SOURCE MATERIAL:
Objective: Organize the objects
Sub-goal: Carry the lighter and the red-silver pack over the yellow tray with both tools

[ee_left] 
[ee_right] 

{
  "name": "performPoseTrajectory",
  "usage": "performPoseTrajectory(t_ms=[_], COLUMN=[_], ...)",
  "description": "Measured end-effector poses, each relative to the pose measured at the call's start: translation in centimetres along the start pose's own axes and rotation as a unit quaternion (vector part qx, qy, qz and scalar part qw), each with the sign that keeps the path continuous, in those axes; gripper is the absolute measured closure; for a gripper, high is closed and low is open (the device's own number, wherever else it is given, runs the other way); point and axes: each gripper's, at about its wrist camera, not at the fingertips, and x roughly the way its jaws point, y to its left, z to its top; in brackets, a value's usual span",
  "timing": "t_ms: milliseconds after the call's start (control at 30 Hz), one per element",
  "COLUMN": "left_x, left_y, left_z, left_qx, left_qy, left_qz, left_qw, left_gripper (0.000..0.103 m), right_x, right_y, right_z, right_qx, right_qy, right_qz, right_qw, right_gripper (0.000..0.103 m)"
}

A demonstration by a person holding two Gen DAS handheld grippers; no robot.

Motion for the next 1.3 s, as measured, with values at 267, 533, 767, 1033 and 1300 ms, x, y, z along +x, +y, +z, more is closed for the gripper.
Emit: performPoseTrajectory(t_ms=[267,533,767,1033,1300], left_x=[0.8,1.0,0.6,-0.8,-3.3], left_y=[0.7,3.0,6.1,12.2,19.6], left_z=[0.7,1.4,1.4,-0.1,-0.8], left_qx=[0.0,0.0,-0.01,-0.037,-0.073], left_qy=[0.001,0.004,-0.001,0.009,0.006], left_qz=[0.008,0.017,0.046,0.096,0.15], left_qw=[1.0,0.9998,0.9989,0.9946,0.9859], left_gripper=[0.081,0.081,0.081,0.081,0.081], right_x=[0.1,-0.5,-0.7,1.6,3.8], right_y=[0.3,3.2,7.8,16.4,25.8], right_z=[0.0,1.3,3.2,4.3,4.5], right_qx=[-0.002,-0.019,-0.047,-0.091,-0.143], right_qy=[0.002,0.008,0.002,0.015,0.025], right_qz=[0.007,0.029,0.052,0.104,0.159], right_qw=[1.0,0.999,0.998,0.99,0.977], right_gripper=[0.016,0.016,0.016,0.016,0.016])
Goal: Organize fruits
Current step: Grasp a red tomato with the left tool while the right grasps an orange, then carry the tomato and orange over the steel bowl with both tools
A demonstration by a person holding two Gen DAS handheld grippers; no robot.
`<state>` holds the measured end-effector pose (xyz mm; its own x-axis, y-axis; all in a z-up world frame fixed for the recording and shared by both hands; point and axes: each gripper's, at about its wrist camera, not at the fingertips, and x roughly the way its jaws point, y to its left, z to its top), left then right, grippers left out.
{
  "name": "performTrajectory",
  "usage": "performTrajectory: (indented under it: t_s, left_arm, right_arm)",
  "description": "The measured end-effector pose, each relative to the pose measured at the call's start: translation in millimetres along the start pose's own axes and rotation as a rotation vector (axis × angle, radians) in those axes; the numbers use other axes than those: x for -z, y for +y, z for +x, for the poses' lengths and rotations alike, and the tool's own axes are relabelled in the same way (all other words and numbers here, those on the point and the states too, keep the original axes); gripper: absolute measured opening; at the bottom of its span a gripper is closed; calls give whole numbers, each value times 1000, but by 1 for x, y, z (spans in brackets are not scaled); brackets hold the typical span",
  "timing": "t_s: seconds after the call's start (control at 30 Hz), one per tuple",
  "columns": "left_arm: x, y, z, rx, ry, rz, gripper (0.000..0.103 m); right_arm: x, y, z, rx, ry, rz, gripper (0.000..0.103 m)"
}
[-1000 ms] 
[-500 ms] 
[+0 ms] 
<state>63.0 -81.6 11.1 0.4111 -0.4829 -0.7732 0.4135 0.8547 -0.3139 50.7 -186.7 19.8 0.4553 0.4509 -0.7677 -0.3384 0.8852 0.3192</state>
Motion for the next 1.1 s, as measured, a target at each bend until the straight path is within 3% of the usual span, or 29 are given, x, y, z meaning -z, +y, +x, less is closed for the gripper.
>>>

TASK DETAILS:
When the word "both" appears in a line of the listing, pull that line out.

TASK RESULT:
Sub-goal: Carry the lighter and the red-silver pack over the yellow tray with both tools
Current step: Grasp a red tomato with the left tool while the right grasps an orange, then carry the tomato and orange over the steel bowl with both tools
`<state>` holds the measured end-effector pose (xyz mm; its own x-axis, y-axis; all in a z-up world frame fixed for the recording and shared by both hands; point and axes: each gripper's, at about its wrist camera, not at the fingertips, and x roughly the way its jaws point, y to its left, z to its top), left then right, grippers left out.

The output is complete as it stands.